**Action item:** For the string "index", state the number of lines in the data that contain it, and nothing else.

**Dataset content:**

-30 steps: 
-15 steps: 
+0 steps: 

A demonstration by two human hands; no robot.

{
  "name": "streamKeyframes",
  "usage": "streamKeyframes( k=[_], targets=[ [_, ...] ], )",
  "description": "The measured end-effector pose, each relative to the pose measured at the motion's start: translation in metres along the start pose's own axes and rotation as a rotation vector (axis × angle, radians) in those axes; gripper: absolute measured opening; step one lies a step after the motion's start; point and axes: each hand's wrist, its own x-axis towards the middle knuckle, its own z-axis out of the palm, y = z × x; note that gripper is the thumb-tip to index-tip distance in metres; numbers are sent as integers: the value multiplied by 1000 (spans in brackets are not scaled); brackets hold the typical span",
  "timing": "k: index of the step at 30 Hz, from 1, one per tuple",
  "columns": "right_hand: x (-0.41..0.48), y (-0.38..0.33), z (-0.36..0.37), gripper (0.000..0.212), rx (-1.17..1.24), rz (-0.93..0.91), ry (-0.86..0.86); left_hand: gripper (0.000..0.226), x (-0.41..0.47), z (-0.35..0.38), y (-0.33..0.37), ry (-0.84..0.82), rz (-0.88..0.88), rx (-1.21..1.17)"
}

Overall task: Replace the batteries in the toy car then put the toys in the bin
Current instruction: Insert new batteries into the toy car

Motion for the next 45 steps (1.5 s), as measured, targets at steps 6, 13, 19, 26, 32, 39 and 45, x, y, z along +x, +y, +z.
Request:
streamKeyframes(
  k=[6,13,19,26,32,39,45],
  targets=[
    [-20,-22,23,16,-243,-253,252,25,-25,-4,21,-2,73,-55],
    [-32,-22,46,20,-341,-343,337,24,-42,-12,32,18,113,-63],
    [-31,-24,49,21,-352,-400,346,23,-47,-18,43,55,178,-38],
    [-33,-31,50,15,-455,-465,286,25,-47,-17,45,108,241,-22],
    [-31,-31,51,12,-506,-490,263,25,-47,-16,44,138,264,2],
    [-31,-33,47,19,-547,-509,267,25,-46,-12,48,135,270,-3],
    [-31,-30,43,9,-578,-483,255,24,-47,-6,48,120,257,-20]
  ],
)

**Result of this task:** 2